Lamentablemente,
el “turista” se ha convertido en el embajador de lo urbano, de lo banal, del
espectáculo. El “turista” es una persona con un plano en una mano y una cámara
de fotos en la otra. Es un espectador de imágenes que a alguien le interesa
vender. El turista pasa por un lugar, no lo vive. El turista observa un lugar,
pero no lo comprende. El turista asiste embobado al folklore (un folklore
edulcorado, empaquetado y listo para vender), pero no interioriza la cultura de
un lugar. El turista mira en la distancia a la gente del lugar que coloniza
temporalmente, pero no interactúa con ellos.
Esto se debe a que el turismo
representa la comercialización del tiempo de ocio. Vamos de viaje a otros
lugares como quien va al teatro. Nos sentamos en unas butacas y dejamos que
unos actores representen una realidad de la que nunca seremos partícipes.
Siguiendo esta línea ascendente,
comprendemos que el “turista” es simplemente el resultado monstruoso de la
concepción actual de “turismo”.
El hotel se ha convertido en esa
“fortaleza” inexpugnable donde el “turista” se aísla. Es como una sucursal del
hecho urbano. Como un McDonalds que un americano se encuentra en cualquier
rincón del mundo y que le hace sentirse como en casa. El hotel cuenta con sus
cafeterías, comedores, piscinas, espacios públicos, zonas de reuniones, etc. Y
da igual en que parte del mundo estemos. Estos componentes de los hoteles
siempre son iguales, independientemente de la parte del mundo en la que nos
encontremos.
Y todos los días los “turistas”
salen, plano y cámara en mano, de sus hoteles para pasearse por los sitios
emblemáticos que la “guía del buen turista” les señala.
Se trata, también, de un problema
económico-infraestructural. Hoy en día, la mayoría de los hoteles se entienden
como unos elementos autosuficientes en donde un “turista” podría vivir sin
salir de ellos durante un tiempo indefinido. Es una máquina generadora de
dinero, pero que, generalmente, no enriquece económica ni infraestructuralmente
al lugar donde se asienta. No le da nada al lugar ni a sus gentes. Los turistas
disfrutan de lo que el sitio les ofrece, pero no dan nada a cambio. El hotel
les da a los “turistas” cafeterías, comedores, excursiones programadas, ect.

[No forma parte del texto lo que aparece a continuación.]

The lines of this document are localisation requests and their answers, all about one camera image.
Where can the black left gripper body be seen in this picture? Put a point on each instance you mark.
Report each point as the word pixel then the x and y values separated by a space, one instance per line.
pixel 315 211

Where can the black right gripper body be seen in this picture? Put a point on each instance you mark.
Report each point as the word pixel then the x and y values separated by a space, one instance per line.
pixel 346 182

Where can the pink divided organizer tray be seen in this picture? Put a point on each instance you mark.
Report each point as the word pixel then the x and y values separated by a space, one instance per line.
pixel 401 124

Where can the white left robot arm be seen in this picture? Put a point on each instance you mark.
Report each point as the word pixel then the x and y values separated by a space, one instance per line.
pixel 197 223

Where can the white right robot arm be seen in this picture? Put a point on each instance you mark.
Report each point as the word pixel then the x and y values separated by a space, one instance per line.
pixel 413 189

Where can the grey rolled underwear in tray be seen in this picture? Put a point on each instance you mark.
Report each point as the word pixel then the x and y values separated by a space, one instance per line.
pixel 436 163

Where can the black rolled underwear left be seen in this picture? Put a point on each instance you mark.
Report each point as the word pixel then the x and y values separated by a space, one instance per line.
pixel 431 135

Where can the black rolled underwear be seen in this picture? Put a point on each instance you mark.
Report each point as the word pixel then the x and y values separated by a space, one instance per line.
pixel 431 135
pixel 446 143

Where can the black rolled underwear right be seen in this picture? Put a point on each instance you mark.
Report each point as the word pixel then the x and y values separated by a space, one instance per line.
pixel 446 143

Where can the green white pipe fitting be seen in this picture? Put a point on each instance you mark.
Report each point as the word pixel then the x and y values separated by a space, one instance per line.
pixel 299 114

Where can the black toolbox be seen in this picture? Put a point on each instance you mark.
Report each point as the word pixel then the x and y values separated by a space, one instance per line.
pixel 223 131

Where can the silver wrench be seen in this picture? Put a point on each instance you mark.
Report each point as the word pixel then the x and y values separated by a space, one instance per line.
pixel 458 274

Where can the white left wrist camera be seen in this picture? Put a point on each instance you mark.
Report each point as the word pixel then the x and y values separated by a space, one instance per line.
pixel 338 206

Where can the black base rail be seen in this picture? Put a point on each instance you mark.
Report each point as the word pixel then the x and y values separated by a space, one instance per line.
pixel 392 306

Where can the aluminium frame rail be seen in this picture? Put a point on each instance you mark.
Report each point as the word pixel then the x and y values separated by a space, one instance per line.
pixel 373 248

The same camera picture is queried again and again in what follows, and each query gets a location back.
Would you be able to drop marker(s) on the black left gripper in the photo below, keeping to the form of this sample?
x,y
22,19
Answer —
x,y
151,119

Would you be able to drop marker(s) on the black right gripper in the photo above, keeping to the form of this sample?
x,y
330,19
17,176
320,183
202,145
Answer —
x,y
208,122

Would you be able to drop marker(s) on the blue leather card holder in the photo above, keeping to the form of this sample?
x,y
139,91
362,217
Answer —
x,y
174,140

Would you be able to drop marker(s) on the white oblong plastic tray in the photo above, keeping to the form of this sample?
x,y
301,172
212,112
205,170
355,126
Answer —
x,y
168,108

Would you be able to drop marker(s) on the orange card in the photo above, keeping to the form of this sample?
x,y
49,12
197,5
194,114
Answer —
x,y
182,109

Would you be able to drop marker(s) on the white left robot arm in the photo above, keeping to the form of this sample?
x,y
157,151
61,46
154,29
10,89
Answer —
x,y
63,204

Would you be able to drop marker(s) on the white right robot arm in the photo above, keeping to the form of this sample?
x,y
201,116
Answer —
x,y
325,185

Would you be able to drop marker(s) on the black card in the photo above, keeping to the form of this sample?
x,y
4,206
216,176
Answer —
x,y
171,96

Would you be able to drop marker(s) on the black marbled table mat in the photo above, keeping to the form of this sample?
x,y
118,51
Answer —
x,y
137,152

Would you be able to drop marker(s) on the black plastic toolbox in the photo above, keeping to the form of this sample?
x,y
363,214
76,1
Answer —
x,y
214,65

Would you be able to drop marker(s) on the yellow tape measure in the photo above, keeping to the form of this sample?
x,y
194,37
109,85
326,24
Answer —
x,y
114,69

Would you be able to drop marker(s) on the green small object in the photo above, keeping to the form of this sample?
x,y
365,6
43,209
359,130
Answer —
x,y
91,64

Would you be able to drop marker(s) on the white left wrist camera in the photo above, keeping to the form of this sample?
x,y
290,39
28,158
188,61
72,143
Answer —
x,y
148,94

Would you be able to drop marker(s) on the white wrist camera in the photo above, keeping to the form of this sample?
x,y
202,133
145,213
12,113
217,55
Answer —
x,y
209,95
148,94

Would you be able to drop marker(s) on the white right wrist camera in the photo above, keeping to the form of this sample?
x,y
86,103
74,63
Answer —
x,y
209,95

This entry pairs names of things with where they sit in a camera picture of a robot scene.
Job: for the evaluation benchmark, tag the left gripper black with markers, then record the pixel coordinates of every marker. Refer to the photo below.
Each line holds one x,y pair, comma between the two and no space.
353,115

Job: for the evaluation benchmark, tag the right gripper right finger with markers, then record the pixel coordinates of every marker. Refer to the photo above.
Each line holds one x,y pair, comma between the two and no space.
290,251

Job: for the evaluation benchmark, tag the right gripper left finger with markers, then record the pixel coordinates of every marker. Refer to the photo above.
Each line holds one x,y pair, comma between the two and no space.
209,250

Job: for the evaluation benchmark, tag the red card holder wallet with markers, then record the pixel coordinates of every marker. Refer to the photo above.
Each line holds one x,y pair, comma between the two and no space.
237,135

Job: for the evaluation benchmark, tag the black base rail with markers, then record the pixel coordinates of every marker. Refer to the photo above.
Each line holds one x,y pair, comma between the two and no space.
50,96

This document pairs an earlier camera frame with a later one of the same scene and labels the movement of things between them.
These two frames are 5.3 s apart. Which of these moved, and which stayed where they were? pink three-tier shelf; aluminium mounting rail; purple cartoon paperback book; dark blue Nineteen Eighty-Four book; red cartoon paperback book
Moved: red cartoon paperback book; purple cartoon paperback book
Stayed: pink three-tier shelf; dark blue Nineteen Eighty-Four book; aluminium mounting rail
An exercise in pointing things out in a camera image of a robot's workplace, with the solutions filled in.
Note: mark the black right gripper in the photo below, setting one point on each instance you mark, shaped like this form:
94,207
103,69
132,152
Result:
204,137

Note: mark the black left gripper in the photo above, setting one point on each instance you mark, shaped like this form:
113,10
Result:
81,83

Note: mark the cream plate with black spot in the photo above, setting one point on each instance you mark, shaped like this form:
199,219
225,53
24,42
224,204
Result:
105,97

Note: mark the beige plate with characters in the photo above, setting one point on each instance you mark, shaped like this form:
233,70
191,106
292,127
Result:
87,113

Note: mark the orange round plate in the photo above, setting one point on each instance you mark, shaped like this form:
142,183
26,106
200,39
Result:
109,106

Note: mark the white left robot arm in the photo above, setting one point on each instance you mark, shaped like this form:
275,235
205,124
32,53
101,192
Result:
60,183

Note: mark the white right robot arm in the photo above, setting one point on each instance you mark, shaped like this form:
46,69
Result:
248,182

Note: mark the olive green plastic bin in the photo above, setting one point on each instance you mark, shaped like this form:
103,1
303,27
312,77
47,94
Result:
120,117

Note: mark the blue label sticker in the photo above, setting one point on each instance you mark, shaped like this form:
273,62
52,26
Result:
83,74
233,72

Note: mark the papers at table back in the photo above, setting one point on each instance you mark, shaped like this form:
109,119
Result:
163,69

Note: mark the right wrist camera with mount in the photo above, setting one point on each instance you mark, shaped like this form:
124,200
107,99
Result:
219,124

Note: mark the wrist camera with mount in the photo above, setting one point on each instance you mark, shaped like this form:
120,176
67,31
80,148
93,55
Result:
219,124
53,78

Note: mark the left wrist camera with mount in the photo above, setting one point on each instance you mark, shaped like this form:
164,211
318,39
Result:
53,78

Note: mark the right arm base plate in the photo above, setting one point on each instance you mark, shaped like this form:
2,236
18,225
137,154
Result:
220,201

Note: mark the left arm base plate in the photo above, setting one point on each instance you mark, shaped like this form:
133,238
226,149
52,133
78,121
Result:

Pero siempre previo paso por caja.
Eso genera una barrera insalvable
entre los habitantes de Pantín y los “turistas”.
¿Por qué no crear algo que sirva de
unión entre los habitantes de Pantín y la gente que va temporalmente? ¿Por qué
construir cosas que Pantín ya puede ofrecernos? ¿Por qué no hacer de los
“turistas” auténticos aventureros que estén dispuestos a entender, a mirar, a
aprender, a relacionar? ¿Por qué no hacerles ver que no todo es espectáculo?
No quiero
hacer una “fortaleza” para el “turista”.
No quiero
hacer un proyecto autosuficiente, que sólo sirva para su propio
enriquecimiento.
No quiero
hacer que la gente se hospede en una extensión del hecho urbano, en una
sucursal de una sociedad del espectáculo de la que el entorno rural sigue
escapando a duras penas.
No quiero, en fin, que en Pantín
existan dos realidades, dos mundos que nada tienen que ver el uno con el otro.
Lo urbano y lo rural. Lo autóctono y lo foráneo. Lo real y lo espectacular.